**Exercise:** In the records that follow, the lines from the one containing "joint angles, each" to the one containing "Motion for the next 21", inclusive, are to be given again exactly.
◆ ◆ ◆
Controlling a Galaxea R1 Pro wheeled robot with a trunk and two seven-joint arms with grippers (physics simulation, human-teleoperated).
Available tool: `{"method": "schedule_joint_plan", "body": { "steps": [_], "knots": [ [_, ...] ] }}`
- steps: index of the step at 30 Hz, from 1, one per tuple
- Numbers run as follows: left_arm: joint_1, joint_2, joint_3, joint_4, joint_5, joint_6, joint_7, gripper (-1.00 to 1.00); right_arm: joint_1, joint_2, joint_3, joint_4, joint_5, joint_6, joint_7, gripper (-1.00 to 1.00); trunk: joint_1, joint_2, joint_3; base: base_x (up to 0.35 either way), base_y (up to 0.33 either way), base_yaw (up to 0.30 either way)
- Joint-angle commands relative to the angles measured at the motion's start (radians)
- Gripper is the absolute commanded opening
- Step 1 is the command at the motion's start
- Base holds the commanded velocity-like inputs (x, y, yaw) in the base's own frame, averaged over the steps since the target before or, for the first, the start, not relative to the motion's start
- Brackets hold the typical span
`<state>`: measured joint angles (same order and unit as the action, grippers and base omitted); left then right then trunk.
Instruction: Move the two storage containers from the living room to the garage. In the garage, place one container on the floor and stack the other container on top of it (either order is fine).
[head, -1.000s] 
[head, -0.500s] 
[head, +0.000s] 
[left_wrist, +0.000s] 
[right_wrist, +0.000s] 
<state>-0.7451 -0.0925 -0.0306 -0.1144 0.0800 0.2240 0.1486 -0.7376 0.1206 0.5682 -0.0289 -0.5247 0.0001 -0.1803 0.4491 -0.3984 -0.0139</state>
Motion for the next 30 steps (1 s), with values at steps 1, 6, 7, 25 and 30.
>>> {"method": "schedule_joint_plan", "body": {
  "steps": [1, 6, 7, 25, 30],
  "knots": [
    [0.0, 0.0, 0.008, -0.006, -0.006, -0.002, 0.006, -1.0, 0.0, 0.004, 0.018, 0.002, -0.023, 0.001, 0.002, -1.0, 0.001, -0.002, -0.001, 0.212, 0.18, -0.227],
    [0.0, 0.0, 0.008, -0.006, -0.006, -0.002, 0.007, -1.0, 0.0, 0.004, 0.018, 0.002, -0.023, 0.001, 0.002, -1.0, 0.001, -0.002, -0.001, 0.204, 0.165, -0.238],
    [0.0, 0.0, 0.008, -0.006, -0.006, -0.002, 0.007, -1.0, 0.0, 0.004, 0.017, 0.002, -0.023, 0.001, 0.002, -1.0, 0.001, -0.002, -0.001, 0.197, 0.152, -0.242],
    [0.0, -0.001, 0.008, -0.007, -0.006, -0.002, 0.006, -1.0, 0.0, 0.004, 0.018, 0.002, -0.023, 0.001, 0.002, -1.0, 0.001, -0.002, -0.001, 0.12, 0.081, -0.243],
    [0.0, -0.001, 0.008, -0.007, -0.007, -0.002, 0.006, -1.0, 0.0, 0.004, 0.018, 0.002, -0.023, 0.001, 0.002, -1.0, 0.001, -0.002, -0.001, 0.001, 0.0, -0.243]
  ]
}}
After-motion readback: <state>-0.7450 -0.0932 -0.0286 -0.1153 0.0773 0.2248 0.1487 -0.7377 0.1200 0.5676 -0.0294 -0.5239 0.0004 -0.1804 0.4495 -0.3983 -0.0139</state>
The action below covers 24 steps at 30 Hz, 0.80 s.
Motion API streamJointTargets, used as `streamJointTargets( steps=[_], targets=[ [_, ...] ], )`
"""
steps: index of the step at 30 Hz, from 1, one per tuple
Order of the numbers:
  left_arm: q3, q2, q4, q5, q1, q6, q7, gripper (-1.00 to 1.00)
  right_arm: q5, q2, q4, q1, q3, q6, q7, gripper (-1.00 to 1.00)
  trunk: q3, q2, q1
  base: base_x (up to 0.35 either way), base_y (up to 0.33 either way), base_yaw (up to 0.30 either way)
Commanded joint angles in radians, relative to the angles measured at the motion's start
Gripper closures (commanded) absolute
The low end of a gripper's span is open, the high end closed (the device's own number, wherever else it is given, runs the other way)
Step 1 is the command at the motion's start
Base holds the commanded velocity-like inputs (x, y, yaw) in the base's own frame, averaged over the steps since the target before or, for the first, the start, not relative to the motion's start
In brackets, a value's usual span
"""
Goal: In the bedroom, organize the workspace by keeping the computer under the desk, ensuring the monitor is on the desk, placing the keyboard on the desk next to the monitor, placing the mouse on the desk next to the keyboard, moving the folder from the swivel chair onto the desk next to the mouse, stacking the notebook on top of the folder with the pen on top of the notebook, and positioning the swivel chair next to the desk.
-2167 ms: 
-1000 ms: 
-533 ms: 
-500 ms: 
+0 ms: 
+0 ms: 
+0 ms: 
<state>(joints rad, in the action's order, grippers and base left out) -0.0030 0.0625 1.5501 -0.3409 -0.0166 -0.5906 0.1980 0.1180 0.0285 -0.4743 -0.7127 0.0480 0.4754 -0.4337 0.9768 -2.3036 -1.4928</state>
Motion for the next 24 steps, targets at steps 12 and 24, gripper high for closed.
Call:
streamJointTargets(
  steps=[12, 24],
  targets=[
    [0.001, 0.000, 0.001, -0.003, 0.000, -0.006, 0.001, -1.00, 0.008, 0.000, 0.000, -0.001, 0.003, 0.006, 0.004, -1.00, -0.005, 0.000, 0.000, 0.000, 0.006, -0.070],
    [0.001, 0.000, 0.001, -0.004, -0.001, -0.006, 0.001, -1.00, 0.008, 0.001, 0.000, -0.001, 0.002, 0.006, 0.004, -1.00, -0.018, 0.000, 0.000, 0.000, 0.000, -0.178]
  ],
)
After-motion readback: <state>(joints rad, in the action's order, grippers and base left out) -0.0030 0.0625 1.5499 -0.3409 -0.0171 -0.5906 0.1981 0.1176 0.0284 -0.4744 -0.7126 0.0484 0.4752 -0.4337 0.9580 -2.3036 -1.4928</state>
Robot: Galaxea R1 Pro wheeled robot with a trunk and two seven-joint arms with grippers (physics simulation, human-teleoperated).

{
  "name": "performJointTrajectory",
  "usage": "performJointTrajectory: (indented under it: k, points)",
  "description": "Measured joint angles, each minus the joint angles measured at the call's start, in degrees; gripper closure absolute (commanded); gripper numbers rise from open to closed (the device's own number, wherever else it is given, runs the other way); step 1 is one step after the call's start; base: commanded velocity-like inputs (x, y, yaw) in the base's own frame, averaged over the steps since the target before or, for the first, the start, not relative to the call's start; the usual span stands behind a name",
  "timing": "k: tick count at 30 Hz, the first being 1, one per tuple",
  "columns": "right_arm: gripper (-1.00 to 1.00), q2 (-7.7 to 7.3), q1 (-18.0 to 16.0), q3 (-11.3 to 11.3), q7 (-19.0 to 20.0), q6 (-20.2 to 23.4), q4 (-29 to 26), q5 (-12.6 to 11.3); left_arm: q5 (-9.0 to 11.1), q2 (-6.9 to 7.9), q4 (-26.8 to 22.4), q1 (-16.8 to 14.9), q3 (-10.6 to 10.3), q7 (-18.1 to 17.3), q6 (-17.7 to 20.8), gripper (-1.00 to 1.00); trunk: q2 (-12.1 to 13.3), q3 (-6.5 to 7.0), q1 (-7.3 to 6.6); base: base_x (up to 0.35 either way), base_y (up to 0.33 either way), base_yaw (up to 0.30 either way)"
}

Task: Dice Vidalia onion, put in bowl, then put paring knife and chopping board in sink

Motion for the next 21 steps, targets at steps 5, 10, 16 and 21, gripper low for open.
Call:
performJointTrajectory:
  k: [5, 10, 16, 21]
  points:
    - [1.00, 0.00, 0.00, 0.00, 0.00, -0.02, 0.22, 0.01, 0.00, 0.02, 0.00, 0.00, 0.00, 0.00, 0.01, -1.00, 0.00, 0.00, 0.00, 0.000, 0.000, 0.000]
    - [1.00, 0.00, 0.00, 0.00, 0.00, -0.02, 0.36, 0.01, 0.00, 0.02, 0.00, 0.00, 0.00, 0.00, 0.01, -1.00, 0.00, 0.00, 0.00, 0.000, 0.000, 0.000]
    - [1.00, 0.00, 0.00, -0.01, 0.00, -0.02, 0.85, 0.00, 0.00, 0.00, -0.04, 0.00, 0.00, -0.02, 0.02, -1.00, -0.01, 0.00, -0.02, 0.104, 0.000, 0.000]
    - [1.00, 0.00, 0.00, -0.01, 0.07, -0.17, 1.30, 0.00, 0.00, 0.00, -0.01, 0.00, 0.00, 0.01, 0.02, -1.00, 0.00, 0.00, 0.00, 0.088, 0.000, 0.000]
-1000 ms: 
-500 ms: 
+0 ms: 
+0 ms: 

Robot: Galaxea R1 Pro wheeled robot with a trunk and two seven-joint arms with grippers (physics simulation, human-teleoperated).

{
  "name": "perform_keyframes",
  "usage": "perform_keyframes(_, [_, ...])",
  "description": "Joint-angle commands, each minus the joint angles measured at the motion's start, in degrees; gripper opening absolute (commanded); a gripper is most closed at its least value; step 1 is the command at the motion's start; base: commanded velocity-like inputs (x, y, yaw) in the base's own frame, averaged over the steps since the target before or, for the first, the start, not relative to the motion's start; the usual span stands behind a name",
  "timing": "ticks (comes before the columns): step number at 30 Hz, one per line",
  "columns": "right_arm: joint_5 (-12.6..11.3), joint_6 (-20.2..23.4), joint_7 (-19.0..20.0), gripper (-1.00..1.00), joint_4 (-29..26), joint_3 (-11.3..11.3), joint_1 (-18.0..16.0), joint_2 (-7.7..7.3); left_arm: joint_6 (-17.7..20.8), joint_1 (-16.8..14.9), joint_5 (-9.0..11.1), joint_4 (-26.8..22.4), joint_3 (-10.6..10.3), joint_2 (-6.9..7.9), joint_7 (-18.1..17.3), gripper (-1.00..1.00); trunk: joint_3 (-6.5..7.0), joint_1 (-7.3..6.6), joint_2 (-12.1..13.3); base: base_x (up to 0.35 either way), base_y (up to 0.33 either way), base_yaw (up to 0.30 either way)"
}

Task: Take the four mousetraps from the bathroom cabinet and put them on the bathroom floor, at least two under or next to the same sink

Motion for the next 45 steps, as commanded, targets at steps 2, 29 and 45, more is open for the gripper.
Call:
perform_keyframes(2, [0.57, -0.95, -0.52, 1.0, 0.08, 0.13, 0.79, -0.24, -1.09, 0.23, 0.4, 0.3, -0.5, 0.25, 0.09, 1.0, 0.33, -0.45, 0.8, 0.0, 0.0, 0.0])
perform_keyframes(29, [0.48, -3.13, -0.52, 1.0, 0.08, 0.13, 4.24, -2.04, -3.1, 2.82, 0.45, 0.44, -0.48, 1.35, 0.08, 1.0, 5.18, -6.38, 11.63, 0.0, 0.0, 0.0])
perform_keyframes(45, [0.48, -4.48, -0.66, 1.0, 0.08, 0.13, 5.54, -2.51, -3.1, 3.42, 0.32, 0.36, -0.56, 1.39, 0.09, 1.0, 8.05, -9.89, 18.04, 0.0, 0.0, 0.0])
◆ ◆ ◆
**Answer to this exercise:**
  "description": "Measured joint angles, each minus the joint angles measured at the call's start, in degrees; gripper closure absolute (commanded); gripper numbers rise from open to closed (the device's own number, wherever else it is given, runs the other way); step 1 is one step after the call's start; base: commanded velocity-like inputs (x, y, yaw) in the base's own frame, averaged over the steps since the target before or, for the first, the start, not relative to the call's start; the usual span stands behind a name",
  "timing": "k: tick count at 30 Hz, the first being 1, one per tuple",
  "columns": "right_arm: gripper (-1.00 to 1.00), q2 (-7.7 to 7.3), q1 (-18.0 to 16.0), q3 (-11.3 to 11.3), q7 (-19.0 to 20.0), q6 (-20.2 to 23.4), q4 (-29 to 26), q5 (-12.6 to 11.3); left_arm: q5 (-9.0 to 11.1), q2 (-6.9 to 7.9), q4 (-26.8 to 22.4), q1 (-16.8 to 14.9), q3 (-10.6 to 10.3), q7 (-18.1 to 17.3), q6 (-17.7 to 20.8), gripper (-1.00 to 1.00); trunk: q2 (-12.1 to 13.3), q3 (-6.5 to 7.0), q1 (-7.3 to 6.6); base: base_x (up to 0.35 either way), base_y (up to 0.33 either way), base_yaw (up to 0.30 either way)"
}

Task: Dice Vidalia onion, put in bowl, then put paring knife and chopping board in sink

Motion for the next 21 steps, targets at steps 5, 10, 16 and 21, gripper low for open.

No additional output is expected.